What is expected »
There should be no pictures in your answer, only an exact copy of the lines from the one with "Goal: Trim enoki" through the end of the material.

Provided data »
/---
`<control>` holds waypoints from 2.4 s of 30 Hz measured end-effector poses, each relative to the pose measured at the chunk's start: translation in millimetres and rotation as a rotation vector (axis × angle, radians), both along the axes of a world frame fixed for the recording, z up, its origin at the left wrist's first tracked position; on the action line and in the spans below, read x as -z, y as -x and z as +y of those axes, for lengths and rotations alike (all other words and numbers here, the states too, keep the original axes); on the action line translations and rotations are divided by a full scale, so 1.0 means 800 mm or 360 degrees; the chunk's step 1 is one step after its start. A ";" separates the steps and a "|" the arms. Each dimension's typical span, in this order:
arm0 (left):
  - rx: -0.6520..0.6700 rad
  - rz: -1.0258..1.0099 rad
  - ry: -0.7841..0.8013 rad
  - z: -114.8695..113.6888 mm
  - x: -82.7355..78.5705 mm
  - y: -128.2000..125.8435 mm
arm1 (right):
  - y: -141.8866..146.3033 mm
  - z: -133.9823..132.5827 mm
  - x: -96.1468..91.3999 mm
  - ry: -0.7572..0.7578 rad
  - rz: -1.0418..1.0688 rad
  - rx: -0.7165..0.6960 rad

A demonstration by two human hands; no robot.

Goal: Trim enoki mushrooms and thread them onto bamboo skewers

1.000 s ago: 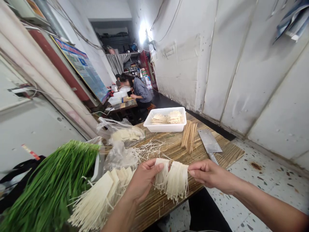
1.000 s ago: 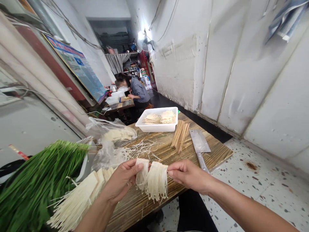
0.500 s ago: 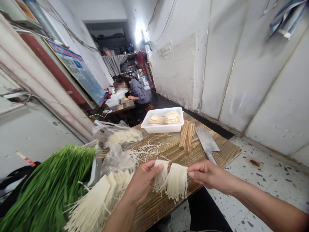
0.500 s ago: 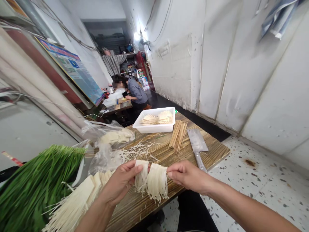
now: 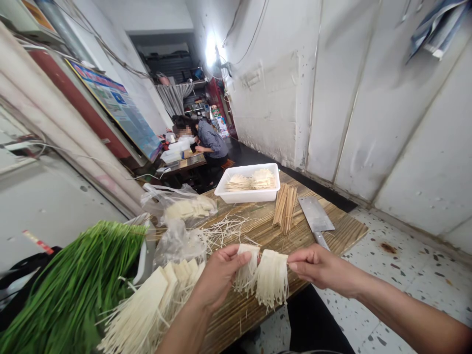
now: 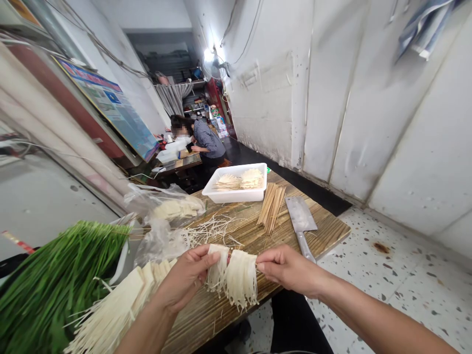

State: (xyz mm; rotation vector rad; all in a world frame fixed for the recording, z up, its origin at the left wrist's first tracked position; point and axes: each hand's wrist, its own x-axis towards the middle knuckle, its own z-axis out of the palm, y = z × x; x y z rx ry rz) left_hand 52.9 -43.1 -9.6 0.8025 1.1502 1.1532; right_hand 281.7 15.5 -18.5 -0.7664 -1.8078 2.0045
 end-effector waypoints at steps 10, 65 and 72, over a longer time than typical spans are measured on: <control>0.0036 0.0020 0.0001 0.002 -0.004 -0.003 | -0.002 -0.001 -0.003 0.0083 -0.0032 -0.0018; 0.0092 0.0046 0.0078 0.020 0.012 -0.006 | 0.003 0.023 0.013 -0.0169 -0.0133 0.0213; 0.0118 0.0017 0.0047 0.022 0.024 0.001 | 0.000 0.020 0.023 -0.0259 -0.0164 0.0193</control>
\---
Output of the task »
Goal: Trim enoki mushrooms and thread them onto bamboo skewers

1.000 s ago: 
1.000 s ago: 
0.500 s ago: 
0.500 s ago: 
now: 
now: 

State: (xyz mm; rotation vector rad; all in a world frame fixed for the recording, z up, its origin at the left wrist's first tracked position; point and axes: each hand's wrist, its own x-axis towards the middle knuckle, its own z-axis out of the palm, y = z × x; x y z rx ry rz) left_hand 52.9 -43.1 -9.6 0.8025 1.1502 1.1532; right_hand 281.7 15.5 -18.5 -0.7664 -1.8078 2.0045
 end-effector waypoints at steps 10, 65 and 72, over a longer time than typical spans are measured on: <control>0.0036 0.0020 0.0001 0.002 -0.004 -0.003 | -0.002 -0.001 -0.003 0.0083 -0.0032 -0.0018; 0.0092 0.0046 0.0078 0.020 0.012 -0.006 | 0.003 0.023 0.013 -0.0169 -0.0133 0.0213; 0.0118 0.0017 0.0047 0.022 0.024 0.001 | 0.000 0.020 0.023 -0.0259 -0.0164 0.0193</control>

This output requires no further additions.